= Maxam–Gilbert sequencing =

Method of DNA sequencing

Maxam–Gilbert sequencing is a method of DNA sequencing developed by Allan Maxam and Walter Gilbert in 1976–1977. This method is based on nucleobase-specific partial chemical modification of DNA and subsequent cleavage of the DNA backbone at sites adjacent to the modified nucleotides.

An example Maxam–Gilbert sequencing reaction. Cleaving the same tagged segment of DNA at different points yields tagged fragments of different sizes. The fragments may then be separated by gel electrophoresis.

 Maxam–Gilbert sequencing was the first widely adopted method for DNA sequencing, and, along with the Sanger dideoxy method, represents the first generation of DNA sequencing methods. Maxam–Gilbert sequencing is no longer in widespread use, having been supplanted by next-generation sequencing methods.

==History==
Although Maxam and Gilbert published their chemical sequencing method two years after Frederick Sanger and Alan Coulson published their work on plus-minus sequencing, Maxam–Gilbert sequencing rapidly became more popular, since purified DNA could be used directly, while the initial Sanger method required that each read start be cloned for production of single-stranded DNA. However, with the improvement of the chain-termination method (see below), Maxam–Gilbert sequencing has fallen out of favour due to its technical complexity prohibiting its use in standard molecular biology kits, extensive use of hazardous chemicals, and difficulties with scale-up.

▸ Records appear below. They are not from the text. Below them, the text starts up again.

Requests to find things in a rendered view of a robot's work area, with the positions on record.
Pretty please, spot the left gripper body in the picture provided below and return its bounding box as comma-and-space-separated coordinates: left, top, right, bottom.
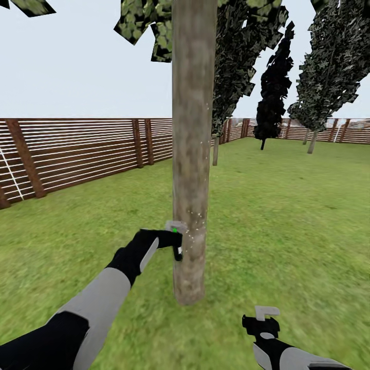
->
162, 230, 182, 248

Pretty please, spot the pesticide atomizer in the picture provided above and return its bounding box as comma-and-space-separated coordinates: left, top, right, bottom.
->
173, 247, 183, 262

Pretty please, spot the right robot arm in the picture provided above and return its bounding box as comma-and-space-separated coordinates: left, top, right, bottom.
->
242, 306, 350, 370

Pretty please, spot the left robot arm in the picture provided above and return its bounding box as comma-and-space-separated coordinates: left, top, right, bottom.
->
0, 220, 187, 370

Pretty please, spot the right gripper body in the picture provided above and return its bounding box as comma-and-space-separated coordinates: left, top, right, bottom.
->
245, 317, 279, 339

Allan Maxam and Walter Gilbert’s 1977 paper “A new method for sequencing DNA” was honored by a Citation for Chemical Breakthrough Award from the Division of History of Chemistry of the American Chemical Society for 2017. It was presented to the Department of Molecular & Cellular Biology, Harvard University.

==Procedure==
Maxam–Gilbert sequencing requires radioactive labeling at one 5′ end of the DNA fragment to be sequenced (typically by a kinase reaction using gamma-^{32}P ATP) and purification of the DNA. Chemical treatment generates breaks at a small proportion of one or two of the four nucleotide bases in each of four reactions (G, A+G, C, C+T). For example, the purines (A+G) are depurinated using formic acid, the guanines (and to some extent the adenines) are methylated by dimethyl sulfate, and the pyrimidines (C+T) are hydrolysed using hydrazine. The addition of salt (sodium chloride) to the hydrazine reaction inhibits the reaction of thymine for the C-only reaction. The modified DNAs may then be cleaved by hot piperidine; (CH_{2})_{5}NH at the position of the modified base. The concentration of the modifying chemicals is controlled to introduce on average one modification per DNA molecule. Thus a series of labeled fragments is generated, from the radiolabeled end to the first "cut" site in each molecule.

The fragments in the four reactions are electrophoresed side by side in denaturing acrylamide gels for size separation. To visualize the fragments, the gel is exposed to X-ray film for autoradiography, yielding a series of dark bands each showing the location of identical radiolabeled DNA molecules. From presence and absence of certain fragments the sequence may be inferred.

==Related methods==
This method led to the Methylation Interference Assay, used to map DNA-binding sites for DNA-binding proteins.

An automated Maxam–Gilbert sequencing protocol was developed in 1994.